**WORK ITEM**:
Within the listing below, locate all lines containing the word "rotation". Copy each one.

**DATA SEGMENT**:
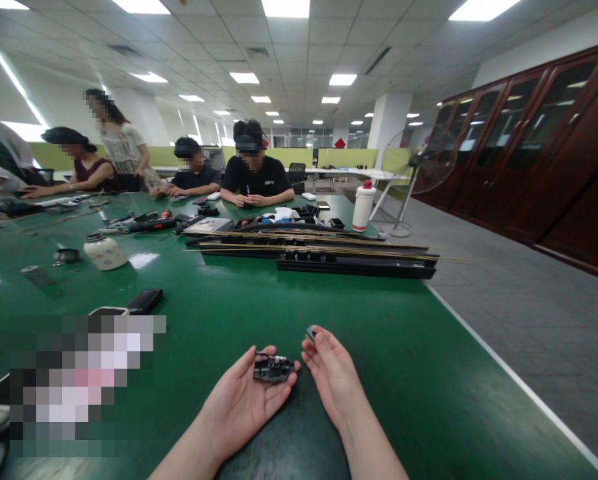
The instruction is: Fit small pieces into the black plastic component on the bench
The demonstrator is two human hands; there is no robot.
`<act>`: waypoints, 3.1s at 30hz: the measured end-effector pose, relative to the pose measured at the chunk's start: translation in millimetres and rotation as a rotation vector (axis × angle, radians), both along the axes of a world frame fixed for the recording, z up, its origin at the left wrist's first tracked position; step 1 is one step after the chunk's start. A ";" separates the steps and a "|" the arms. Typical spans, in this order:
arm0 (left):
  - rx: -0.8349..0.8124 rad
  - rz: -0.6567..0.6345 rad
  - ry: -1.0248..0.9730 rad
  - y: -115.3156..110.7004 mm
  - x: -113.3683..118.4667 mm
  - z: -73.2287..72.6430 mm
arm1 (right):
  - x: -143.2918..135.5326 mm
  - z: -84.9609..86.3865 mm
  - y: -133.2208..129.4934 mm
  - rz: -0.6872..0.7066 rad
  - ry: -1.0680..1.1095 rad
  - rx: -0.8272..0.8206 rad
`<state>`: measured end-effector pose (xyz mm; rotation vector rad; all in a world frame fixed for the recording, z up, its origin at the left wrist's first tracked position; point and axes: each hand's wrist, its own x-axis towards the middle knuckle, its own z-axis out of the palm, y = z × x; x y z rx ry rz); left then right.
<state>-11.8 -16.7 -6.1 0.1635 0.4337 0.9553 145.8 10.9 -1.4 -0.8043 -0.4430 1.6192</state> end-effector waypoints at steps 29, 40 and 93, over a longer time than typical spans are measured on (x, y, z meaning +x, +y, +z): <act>-0.020 0.003 -0.003 -0.3 0.0 1.2 | -0.1 2.0 0.8 0.016 -0.013 -0.005; -0.041 0.009 0.014 -1.9 0.3 3.9 | -1.1 2.8 0.8 0.020 -0.039 -0.002; -0.040 0.060 0.086 -0.7 1.5 12.5 | -7.7 9.6 -11.9 0.348 -0.748 0.436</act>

**TASK ANSWER**:
`<act>`: waypoints, 3.1s at 30hz: the measured end-effector pose, relative to the pose measured at the chunk's start: translation in millimetres and rotation as a rotation vector (axis × angle, radians), both along the axes of a world frame fixed for the recording, z up, its origin at the left wrist's first tracked position; step 1 is one step after the chunk's start. A ";" separates the steps and a "|" the arms. Typical spans, in this order:
`<state>`: measured end-effector pose (xyz mm; rotation vector rad; all in a world frame fixed for the recording, z up, its origin at the left wrist's first tracked position; point and axes: each hand's wrist, its own x-axis towards the middle knuckle, its own z-axis out of the palm, y = z × x; x y z rx ry rz); left then right.

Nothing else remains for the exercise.